OBJECTIVE To explore the correlation between polymorphisms of gene metabolism and clopidogrel antiplatelet aggregation function, clinical prognosis in patients with coronary heart disease (CHD).METHODS A total of 186 patients with CHD treated with clopidogrel and aspirin in cardiology department of The Affiliated Provincial Hospital of Anhui Medical University were enrolled between March 2018 and October 2020. The genotypes of cytochrome P450 (CYP) 2C19 at rs681 locus, platelet endothelial aggregation receptor 1 (PEAR1) and paraoxonase 1 (PON1) at rs108 locus were detected. According to platelet aggregation rate, they were divided into high-response group and low-response group. According to the occurrence of major cardiovascular adverse events after one year of treatment, they were divided into good prognosis group and poor prognosis group. The relationship between polymorphisms of clopidogrel metabolic genes and platelet aggregation function, prognosis was analyzed.RESULTS The detection rates of CYP2C19 rs681, PEAR1 and PON1 rs108 mutations in high-response group were higher than those in low-response group (P<0.05). AUC of combined detection for assessing platelet aggregation function was greater than that of PEAR1 and PON1 alone (P<0.05).
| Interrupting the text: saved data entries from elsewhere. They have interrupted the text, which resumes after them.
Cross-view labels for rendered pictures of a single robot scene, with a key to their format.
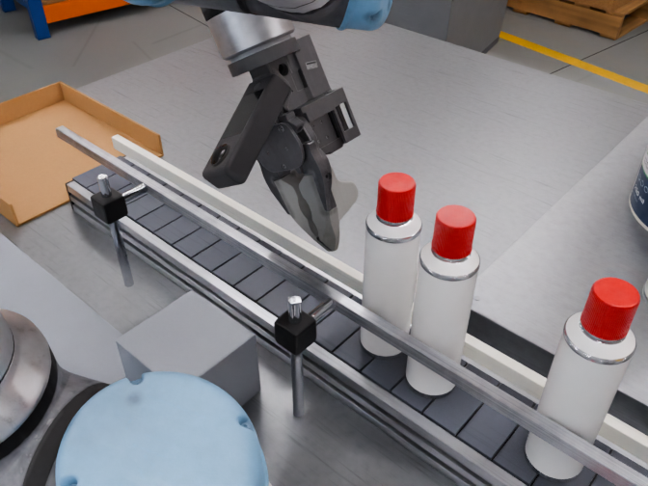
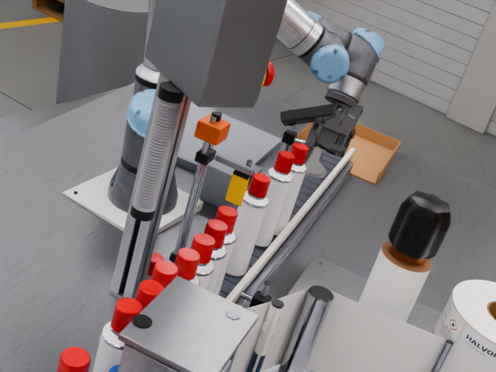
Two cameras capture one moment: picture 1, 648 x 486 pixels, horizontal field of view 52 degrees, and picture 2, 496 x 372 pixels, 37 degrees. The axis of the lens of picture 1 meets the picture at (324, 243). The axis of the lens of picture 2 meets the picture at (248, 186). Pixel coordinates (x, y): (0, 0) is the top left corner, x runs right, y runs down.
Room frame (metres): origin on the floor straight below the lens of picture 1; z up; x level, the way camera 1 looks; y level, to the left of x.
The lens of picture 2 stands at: (-0.22, -1.25, 1.66)
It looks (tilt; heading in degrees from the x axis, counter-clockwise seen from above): 27 degrees down; 63
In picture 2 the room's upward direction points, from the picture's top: 17 degrees clockwise
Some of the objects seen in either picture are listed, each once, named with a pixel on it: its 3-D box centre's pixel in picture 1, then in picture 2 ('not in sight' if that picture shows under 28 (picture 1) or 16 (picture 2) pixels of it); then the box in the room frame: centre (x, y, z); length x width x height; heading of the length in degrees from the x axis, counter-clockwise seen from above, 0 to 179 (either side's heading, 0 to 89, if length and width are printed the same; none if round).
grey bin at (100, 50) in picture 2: not in sight; (102, 53); (0.62, 2.40, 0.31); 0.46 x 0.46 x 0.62
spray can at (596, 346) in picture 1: (580, 384); (246, 225); (0.34, -0.21, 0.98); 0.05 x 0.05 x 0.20
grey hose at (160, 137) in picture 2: not in sight; (156, 153); (0.09, -0.34, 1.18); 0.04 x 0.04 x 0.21
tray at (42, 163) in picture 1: (41, 144); (348, 145); (0.94, 0.46, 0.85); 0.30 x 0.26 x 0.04; 48
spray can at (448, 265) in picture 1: (442, 306); (271, 199); (0.43, -0.11, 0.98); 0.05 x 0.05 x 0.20
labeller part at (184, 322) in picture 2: not in sight; (192, 325); (0.07, -0.66, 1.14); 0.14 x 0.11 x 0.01; 48
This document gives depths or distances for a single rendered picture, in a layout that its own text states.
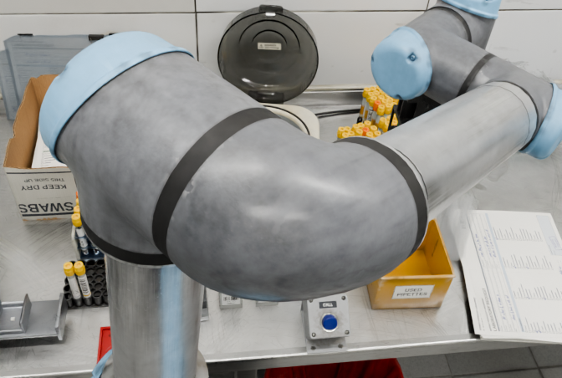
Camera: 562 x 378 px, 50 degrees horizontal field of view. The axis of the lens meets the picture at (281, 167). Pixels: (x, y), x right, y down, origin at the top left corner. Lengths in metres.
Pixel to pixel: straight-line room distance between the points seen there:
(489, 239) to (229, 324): 0.55
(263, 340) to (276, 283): 0.73
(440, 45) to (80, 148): 0.43
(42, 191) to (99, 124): 0.85
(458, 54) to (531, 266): 0.68
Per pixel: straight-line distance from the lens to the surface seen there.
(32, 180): 1.21
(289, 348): 1.08
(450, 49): 0.69
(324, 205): 0.34
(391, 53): 0.68
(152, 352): 0.57
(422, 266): 1.21
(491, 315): 1.18
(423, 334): 1.13
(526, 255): 1.30
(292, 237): 0.33
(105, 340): 1.10
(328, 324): 1.03
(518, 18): 1.56
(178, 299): 0.51
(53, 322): 1.09
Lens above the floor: 1.82
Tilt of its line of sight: 44 degrees down
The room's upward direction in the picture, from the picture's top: 5 degrees clockwise
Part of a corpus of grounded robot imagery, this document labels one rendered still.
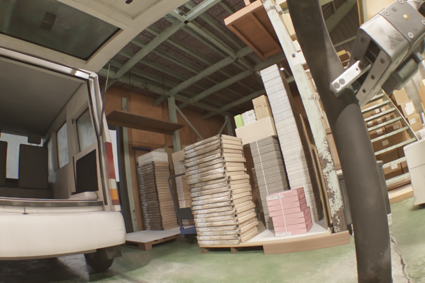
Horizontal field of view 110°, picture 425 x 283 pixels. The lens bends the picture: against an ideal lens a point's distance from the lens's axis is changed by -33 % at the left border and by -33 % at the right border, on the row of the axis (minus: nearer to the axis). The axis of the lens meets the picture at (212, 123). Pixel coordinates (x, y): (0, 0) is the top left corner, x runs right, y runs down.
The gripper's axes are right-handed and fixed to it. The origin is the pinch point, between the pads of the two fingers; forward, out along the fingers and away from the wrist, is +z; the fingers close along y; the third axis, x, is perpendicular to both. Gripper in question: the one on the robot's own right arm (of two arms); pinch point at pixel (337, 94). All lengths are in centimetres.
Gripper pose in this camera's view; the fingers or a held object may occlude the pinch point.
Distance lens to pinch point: 25.9
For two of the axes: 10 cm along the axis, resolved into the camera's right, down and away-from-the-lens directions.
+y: 3.8, 2.3, 9.0
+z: -8.0, 5.8, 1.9
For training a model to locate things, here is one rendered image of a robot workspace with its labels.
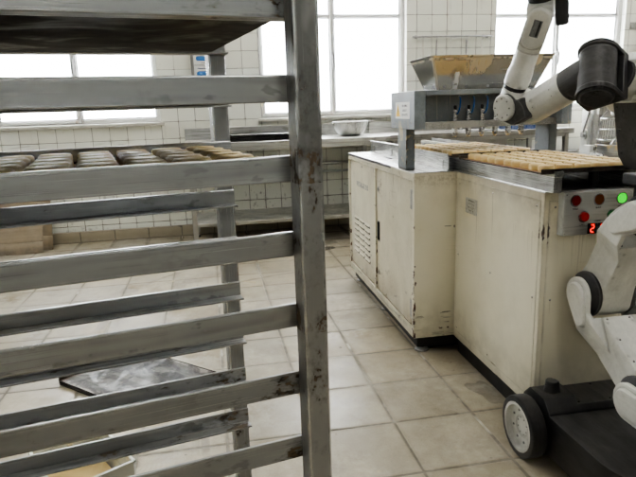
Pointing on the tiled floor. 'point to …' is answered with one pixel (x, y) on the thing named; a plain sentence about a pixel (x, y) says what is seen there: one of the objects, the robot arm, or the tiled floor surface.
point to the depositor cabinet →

The detection rates of CYP2C19 rs681, PEAR1 and PON1 rs108 mutations in poor prognosis group were higher than those in good prognosis group (P<0.05). AUC of combined detection for predicting the prognosis of CHD patients was greater than that of PON1 rs108 alone (P<0.05). CYP2C19 rs681 and PEAR1 mutations were risk factors for prognosis in CHD patients (P<0.05).CONCLUSION The combined detection of CYP2C19 rs681, PEAR1 and PON1 rs108 gene polymorphisms in patients with coronary heart disease has value in evaluating platelet aggregation function and prognosis, and is related to platelet aggregation function and prognosis after dual antiplatelet therapy.